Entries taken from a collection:

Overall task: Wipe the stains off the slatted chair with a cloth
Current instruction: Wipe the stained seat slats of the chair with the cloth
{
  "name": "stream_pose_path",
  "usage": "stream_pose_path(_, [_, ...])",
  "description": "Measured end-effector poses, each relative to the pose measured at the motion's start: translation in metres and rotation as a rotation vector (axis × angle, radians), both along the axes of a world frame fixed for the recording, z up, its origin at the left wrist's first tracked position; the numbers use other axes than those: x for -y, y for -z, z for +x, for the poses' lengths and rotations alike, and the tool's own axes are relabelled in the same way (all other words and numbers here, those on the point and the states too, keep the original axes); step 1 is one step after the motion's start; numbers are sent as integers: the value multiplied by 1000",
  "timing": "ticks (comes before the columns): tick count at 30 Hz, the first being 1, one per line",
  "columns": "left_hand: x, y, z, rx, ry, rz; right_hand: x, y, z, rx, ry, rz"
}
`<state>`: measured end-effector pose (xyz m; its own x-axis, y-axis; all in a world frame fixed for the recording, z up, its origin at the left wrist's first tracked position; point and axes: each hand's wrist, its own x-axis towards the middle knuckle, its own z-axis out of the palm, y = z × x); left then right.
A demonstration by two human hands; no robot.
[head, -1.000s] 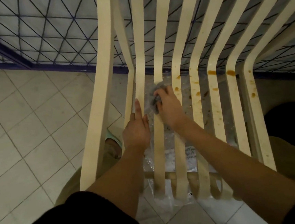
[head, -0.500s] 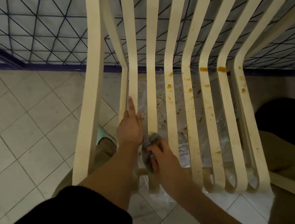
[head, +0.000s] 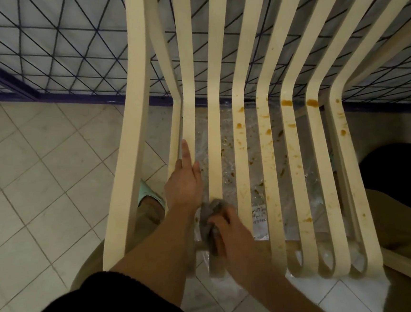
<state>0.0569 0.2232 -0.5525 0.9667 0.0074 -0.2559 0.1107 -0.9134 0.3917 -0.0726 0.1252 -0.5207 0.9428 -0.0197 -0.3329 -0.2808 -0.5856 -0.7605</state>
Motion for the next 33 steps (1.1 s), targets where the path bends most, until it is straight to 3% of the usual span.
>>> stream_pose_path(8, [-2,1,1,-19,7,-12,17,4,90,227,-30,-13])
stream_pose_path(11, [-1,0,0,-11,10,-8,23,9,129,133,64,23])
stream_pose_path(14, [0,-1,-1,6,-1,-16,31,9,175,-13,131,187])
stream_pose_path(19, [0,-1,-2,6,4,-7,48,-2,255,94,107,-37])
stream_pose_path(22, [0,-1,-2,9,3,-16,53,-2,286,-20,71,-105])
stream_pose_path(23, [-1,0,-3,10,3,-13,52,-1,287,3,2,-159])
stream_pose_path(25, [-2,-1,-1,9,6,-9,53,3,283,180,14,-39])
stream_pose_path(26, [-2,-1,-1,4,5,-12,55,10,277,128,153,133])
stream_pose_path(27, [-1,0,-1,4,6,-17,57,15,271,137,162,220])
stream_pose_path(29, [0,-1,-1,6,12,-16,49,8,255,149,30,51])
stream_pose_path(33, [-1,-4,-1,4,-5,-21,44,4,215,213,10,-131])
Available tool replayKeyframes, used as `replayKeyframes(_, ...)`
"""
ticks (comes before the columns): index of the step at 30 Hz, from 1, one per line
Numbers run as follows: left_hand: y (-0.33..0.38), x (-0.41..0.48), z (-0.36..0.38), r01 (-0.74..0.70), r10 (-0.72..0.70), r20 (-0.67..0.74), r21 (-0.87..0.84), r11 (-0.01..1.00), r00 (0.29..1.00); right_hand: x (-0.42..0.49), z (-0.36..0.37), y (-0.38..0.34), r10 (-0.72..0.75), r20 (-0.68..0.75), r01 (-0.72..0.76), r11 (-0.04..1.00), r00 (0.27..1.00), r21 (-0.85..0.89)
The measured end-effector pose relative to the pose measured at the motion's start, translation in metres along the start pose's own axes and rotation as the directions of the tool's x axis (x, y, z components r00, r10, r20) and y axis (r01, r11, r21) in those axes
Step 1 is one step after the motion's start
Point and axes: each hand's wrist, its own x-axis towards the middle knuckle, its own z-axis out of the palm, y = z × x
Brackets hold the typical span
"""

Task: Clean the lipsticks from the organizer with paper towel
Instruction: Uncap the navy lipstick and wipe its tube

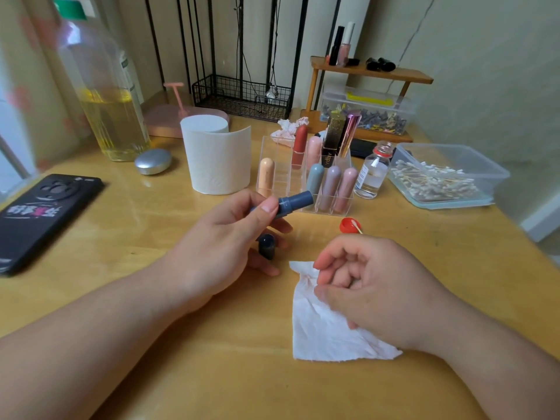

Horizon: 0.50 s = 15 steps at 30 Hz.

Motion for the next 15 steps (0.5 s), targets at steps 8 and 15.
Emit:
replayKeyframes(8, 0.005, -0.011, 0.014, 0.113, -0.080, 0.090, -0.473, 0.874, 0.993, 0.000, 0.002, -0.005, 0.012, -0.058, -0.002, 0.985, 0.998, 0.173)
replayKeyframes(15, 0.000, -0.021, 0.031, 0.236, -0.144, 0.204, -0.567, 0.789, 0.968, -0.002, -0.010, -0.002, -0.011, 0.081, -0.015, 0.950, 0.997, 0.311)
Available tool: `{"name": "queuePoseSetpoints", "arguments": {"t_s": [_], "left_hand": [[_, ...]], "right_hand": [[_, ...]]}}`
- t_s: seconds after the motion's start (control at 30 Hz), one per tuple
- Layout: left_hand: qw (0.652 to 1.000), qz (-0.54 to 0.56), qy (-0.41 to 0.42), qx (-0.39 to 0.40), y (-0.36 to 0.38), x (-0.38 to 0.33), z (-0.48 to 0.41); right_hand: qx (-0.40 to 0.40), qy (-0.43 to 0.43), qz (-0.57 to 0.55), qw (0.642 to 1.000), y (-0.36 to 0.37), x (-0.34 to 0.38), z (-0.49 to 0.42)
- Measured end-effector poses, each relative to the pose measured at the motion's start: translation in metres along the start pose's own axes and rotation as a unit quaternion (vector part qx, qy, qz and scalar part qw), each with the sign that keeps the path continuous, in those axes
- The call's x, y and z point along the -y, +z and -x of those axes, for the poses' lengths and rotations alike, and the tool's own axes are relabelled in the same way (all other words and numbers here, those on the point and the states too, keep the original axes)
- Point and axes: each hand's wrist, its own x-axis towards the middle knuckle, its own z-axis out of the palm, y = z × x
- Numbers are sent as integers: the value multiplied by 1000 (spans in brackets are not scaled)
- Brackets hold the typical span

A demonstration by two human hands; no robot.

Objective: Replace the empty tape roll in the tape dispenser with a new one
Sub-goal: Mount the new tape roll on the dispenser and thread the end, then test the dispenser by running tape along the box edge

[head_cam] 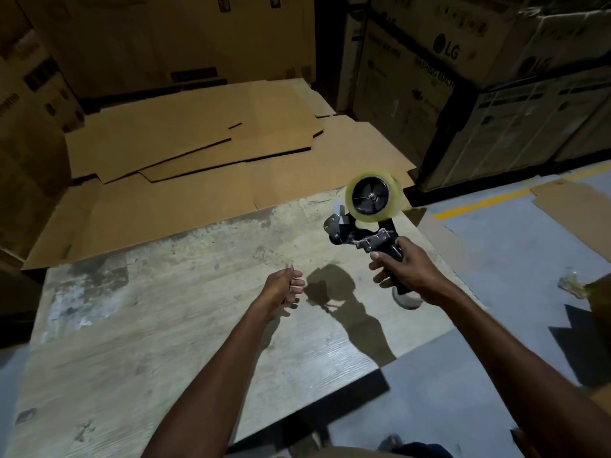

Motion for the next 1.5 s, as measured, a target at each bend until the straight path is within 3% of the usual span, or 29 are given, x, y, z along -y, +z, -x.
{"name": "queuePoseSetpoints", "arguments": {"t_s": [0.23,0.4,0.63,0.73,0.83,1.0,1.13,1.27,1.5], "left_hand": [[995,-49,75,-45,17,-25,21],[994,-44,93,-47,38,-21,47],[989,-70,113,-67,72,-12,94],[990,-102,73,-64,85,3,122],[991,-123,4,-48,92,22,146],[988,-4,-148,36,108,45,187],[969,68,-216,94,132,56,212],[965,57,-221,126,153,63,235],[976,42,-187,107,165,74,240]], "right_hand": [[-60,30,-56,996,-33,20,19],[-103,28,32,994,-46,26,46],[-54,62,-37,996,-63,15,88],[25,117,-79,990,-71,5,105],[77,102,-82,988,-78,-7,123],[94,46,-61,993,-87,-22,160],[66,15,-35,997,-90,-30,191],[42,-23,-7,999,-93,-44,215],[31,-23,-44,998,-112,-74,239]]}}
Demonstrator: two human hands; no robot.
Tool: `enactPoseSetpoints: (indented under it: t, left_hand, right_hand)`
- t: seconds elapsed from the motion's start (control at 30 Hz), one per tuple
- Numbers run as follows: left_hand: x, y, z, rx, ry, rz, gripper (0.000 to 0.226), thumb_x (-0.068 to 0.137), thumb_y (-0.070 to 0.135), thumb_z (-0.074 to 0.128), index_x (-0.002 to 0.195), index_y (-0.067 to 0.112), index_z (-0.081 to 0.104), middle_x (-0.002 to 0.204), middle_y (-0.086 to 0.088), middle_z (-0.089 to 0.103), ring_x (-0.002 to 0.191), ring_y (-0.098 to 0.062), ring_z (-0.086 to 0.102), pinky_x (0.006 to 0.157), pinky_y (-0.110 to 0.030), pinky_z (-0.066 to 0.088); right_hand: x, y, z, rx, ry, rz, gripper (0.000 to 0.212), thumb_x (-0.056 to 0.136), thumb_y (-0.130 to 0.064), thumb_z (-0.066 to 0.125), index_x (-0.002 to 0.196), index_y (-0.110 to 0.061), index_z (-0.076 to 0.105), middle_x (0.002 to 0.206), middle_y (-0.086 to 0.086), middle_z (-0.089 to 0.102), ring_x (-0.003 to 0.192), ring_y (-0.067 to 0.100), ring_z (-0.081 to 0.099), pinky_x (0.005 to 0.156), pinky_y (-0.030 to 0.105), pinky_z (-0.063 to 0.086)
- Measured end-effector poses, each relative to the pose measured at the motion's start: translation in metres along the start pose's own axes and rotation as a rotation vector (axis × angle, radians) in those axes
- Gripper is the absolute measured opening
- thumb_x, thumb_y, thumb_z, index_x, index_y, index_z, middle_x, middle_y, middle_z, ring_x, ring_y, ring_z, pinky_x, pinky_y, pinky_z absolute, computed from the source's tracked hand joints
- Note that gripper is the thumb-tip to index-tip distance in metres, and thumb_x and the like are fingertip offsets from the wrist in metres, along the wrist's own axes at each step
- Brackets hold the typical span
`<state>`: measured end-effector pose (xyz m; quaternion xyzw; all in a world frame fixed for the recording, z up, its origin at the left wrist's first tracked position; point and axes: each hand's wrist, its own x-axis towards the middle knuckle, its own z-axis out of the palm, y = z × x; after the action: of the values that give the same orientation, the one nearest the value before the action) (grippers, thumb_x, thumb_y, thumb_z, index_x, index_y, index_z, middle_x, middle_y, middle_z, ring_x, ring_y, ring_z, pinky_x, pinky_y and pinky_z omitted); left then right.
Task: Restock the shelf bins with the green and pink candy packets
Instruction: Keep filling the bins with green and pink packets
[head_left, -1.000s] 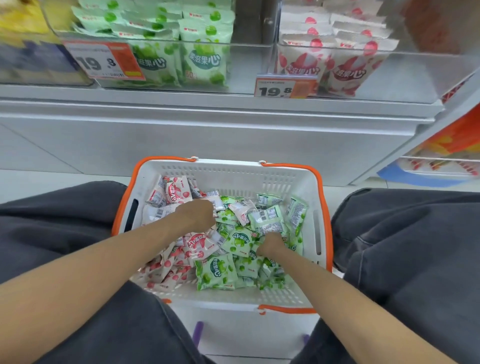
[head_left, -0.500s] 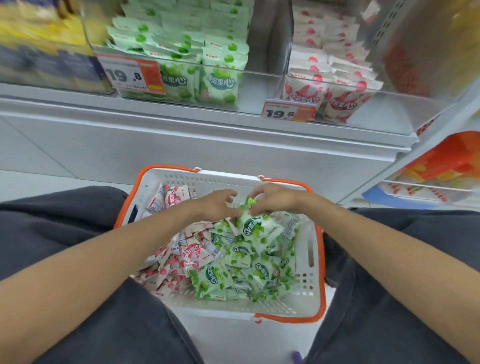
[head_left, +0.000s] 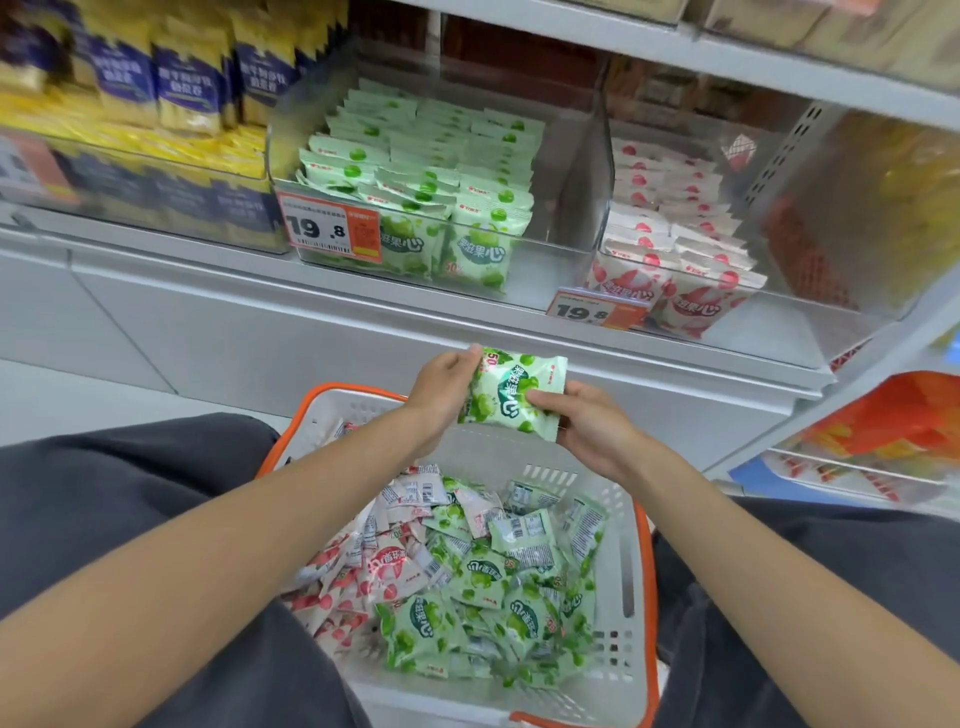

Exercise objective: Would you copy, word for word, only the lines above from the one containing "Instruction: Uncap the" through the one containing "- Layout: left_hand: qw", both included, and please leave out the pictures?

Written answer:
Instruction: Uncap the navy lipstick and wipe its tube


Horizon: 0.50 s = 15 steps at 30 Hz.

Motion for the next 15 steps (0.5 s), targets at steps 8 and 15.
Emit:
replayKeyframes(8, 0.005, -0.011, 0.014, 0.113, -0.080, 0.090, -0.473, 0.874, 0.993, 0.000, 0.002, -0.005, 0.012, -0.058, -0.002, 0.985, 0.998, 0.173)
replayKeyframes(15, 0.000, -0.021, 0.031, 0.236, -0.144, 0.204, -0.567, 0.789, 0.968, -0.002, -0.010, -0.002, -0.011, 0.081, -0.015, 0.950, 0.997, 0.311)
Available tool: `{"name": "queuePoseSetpoints", "arguments": {"t_s": [_], "left_hand": [[_, ...]], "right_hand": [[_, ...]]}}`
- t_s: seconds after the motion's start (control at 30 Hz), one per tuple
- Layout: left_hand: qw (0.652 to 1.000), qz (-0.54 to 0.56), qy (-0.41 to 0.42), qx (-0.39 to 0.40), y (-0.36 to 0.38), x (-0.38 to 0.33), z (-0.48 to 0.41); right_hand: qx (-0.40 to 0.40), qy (-0.43 to 0.43), qz (-0.57 to 0.55), qw (0.642 to 1.000), y (-0.36 to 0.37), x (-0.34 to 0.38), z (-0.49 to 0.42)

Work on this exercise has concluded.